| THE PROBLEM |
Set the data down again, word for word, as it appears below.

| DATA |

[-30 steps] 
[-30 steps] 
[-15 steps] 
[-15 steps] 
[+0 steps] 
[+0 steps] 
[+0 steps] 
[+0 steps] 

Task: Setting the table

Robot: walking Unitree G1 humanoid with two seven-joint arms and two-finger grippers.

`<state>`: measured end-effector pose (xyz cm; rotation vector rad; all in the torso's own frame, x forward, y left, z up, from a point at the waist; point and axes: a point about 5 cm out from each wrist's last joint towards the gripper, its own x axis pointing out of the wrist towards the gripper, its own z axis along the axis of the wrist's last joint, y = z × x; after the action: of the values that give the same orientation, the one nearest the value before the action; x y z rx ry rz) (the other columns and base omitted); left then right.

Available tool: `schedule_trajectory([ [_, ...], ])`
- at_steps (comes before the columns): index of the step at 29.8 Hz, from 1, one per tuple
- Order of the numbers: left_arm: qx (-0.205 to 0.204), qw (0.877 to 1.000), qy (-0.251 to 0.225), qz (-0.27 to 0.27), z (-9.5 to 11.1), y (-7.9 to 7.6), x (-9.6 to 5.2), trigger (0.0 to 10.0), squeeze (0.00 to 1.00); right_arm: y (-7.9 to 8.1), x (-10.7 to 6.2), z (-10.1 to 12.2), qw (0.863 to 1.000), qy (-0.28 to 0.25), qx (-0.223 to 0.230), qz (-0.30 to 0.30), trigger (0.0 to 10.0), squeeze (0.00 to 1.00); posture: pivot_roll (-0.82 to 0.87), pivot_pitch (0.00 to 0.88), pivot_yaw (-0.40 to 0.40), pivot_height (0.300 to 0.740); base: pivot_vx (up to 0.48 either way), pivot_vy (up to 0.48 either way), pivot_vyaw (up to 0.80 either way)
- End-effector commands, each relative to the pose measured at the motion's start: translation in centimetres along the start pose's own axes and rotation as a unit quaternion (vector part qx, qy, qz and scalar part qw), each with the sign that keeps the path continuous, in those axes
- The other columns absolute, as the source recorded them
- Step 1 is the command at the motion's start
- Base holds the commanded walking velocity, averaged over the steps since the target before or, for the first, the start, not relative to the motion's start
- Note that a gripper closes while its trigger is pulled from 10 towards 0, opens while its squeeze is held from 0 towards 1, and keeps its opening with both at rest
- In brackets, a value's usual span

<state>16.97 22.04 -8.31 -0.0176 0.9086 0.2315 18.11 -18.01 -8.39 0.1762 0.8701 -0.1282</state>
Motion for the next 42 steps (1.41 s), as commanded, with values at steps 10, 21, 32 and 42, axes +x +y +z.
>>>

| RESULT FOR THIS TASK |
[-30 steps] 
[-30 steps] 
[-15 steps] 
[-15 steps] 
[+0 steps] 
[+0 steps] 
[+0 steps] 
[+0 steps] 

Task: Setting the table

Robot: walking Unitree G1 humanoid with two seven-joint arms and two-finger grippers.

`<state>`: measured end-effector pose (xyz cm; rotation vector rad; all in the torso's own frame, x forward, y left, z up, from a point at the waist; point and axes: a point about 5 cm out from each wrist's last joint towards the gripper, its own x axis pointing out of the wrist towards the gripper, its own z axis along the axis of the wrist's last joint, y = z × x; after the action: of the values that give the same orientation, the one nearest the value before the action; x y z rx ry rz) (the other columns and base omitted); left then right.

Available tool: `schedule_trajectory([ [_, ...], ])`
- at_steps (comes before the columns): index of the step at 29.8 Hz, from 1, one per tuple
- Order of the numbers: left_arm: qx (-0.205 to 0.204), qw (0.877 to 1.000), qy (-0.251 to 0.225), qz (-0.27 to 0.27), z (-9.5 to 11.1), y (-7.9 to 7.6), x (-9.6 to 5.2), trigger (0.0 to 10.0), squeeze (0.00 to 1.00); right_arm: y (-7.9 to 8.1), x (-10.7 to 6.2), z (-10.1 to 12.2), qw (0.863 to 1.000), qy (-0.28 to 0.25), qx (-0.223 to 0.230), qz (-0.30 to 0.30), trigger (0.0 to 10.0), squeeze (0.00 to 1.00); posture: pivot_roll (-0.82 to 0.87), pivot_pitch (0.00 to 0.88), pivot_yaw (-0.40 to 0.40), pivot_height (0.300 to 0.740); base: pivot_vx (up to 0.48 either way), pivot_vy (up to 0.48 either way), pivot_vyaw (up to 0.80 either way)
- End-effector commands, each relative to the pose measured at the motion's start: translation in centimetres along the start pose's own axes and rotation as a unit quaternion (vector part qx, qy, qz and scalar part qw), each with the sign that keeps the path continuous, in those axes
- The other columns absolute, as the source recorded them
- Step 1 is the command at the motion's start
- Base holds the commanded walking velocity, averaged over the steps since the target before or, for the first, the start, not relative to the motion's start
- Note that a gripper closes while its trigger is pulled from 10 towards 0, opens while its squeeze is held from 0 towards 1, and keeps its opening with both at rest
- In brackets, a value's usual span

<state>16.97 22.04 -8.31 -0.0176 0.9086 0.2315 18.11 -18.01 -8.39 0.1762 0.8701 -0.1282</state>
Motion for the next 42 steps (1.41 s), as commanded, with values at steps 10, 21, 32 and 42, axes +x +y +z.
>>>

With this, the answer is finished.